Embracing the 3-Month Rule: A Pragmatic Approach to Non-Scalable Solutions in Tech Development
In the world of tech startups, a common piece of wisdom from entrepreneur Paul Graham encourages innovators to “do things that don’t scale.” However, the challenge lies in the practical application of this advice, particularly in coding and infrastructure development. After dedicating eight months to my AI podcast platform, I’ve established a straightforward yet effective framework: any unscalable solution is granted a lifespan of three months. Beyond that period, we either elevate it to a robust solution or phase it out.
This philosophy starkly contrasts with how many engineers are trained. We often aim for scalable solutions, diving straight into design patterns, microservices, and sophisticated architectures designed for vast user bases. However, for startups, pursuing scalability too early can resemble expensive procrastination—investing effort into optimizing for hypothetical users with needs that may never materialize. My three-month approach compels me to create straightforward, sometimes imperfect code that ships quickly, allowing me to uncover the real needs of my users.
Infrastructure Hacks That Prove Smart Decisions
1. Unified Virtual Machine (VM) Deployment
I opted for a single $40/month VM to host my entire application, which includes the database, web server, background jobs, and Redis. While it may seem risky with zero redundancy and manual backups, this strategy has provided me with insights into my resource consumption far quicker than traditional capacity planning methods ever could. I discovered that my platform, which I initially presumed was “AI-heavy,” actually requires a modest peak of 4GB of RAM. Had I proceeded with a complex Kubernetes setup, I would have found myself managing idle containers rather than actively scaling.

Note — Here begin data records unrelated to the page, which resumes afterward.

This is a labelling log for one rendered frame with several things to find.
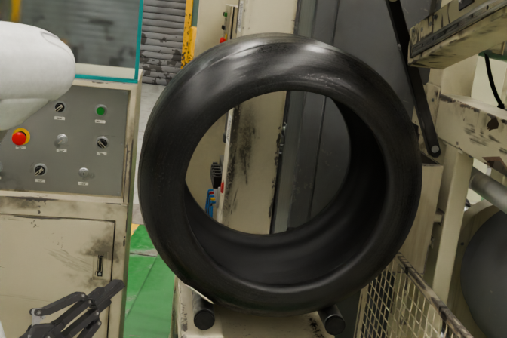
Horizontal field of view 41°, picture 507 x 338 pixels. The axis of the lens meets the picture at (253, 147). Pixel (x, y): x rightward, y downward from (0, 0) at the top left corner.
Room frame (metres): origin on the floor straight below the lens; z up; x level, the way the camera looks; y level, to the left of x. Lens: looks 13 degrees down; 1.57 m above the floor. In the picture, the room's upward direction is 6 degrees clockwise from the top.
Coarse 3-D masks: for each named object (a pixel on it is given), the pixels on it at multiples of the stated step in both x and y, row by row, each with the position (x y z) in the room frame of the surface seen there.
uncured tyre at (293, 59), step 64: (192, 64) 1.41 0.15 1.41; (256, 64) 1.28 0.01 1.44; (320, 64) 1.30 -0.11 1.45; (192, 128) 1.25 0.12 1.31; (384, 128) 1.31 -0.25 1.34; (384, 192) 1.54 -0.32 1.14; (192, 256) 1.26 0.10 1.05; (256, 256) 1.56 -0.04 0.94; (320, 256) 1.55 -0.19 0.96; (384, 256) 1.32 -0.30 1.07
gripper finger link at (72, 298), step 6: (72, 294) 1.11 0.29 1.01; (78, 294) 1.10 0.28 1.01; (84, 294) 1.11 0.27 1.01; (60, 300) 1.09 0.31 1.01; (66, 300) 1.08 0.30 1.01; (72, 300) 1.09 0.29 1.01; (78, 300) 1.10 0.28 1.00; (48, 306) 1.07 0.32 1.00; (54, 306) 1.07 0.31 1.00; (60, 306) 1.07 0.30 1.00; (66, 306) 1.08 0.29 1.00; (30, 312) 1.05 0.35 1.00; (36, 312) 1.04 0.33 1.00; (42, 312) 1.05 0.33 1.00; (48, 312) 1.05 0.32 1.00
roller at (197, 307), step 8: (192, 296) 1.37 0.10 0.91; (192, 304) 1.34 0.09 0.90; (200, 304) 1.30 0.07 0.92; (208, 304) 1.31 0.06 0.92; (200, 312) 1.27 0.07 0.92; (208, 312) 1.28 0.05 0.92; (200, 320) 1.27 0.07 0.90; (208, 320) 1.27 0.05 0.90; (200, 328) 1.27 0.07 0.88; (208, 328) 1.28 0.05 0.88
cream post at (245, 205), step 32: (256, 0) 1.65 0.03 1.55; (288, 0) 1.66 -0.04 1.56; (256, 32) 1.65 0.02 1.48; (288, 32) 1.66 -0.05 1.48; (256, 128) 1.66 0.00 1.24; (224, 160) 1.75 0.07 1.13; (256, 160) 1.66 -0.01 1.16; (224, 192) 1.66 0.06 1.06; (256, 192) 1.66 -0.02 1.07; (224, 224) 1.65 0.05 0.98; (256, 224) 1.66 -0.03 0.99
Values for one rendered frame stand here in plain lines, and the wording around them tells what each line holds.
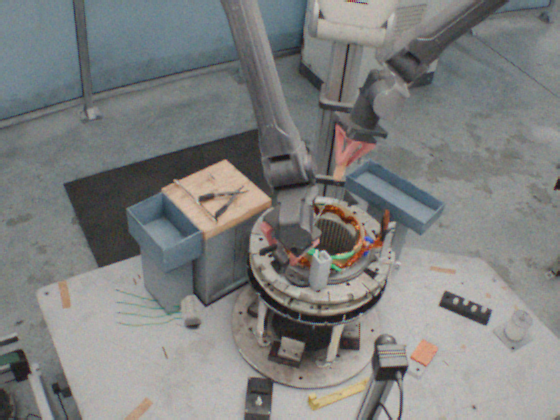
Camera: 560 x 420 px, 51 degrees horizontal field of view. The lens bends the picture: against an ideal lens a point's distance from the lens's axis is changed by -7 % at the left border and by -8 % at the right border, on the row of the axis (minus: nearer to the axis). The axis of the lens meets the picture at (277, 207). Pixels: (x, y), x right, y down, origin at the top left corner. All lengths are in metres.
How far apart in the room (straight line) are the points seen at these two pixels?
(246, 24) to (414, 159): 2.61
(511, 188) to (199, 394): 2.48
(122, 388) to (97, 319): 0.22
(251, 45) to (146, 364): 0.87
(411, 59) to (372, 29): 0.40
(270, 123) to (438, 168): 2.54
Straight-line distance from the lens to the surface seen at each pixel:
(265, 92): 1.06
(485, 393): 1.68
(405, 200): 1.70
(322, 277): 1.31
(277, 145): 1.08
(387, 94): 1.13
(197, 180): 1.61
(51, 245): 2.99
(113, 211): 3.07
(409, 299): 1.79
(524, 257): 3.24
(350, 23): 1.57
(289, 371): 1.57
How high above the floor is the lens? 2.12
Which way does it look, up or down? 43 degrees down
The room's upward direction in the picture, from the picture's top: 6 degrees clockwise

Interestingly, when issues arise—which they’ve done twice so far—I gain valuable information about unexpected breaking points, reinforcing the reality of what my system truly demands.
2. Hardcoded Configurations for Agility
By utilizing hardcoded configurations throughout my codebase, such as:
python
PRICE_TIER_1 = 9.99
PRICE_TIER_2 = 19.99
MAX_USERS = 100
AI_MODEL = "gpt-4"
I eliminate the necessity for config files or environment variables. This approach allows me to quickly use search commands to track changes or updates. In three months, I’ve only modified these constants three times, resulting in a mere 15 minutes for redeployment compared to the 40
One Comment
This post offers a compelling perspective on embracing non-scalable, rapid iteration approaches early on—a strategy often undervalued in the pursuit of scalability. The “3-month rule” is a pragmatic way to balance speed and product validation; it encourages teams to prioritize learning and agility over premature optimization.
Your infrastructure hacks, such as using a single VM and hardcoded configs, exemplify the “build fast, learn fast” philosophy—allowing for quick feedback loops that inform future scaling decisions. It’s a reminder that understanding real-world usage and system demands through simple setups can save both time and resources in the long run.
In my experience, this approach mitigates the paralysis that often accompanies trying to architect perfect, scalable systems from the outset. Instead, it fosters a mindset of continuous improvement—layering in complexity only when genuinely justified by user growth or stability requirements. Thanks for sharing this insightful framework; it’s a valuable contribution to the startup mindset!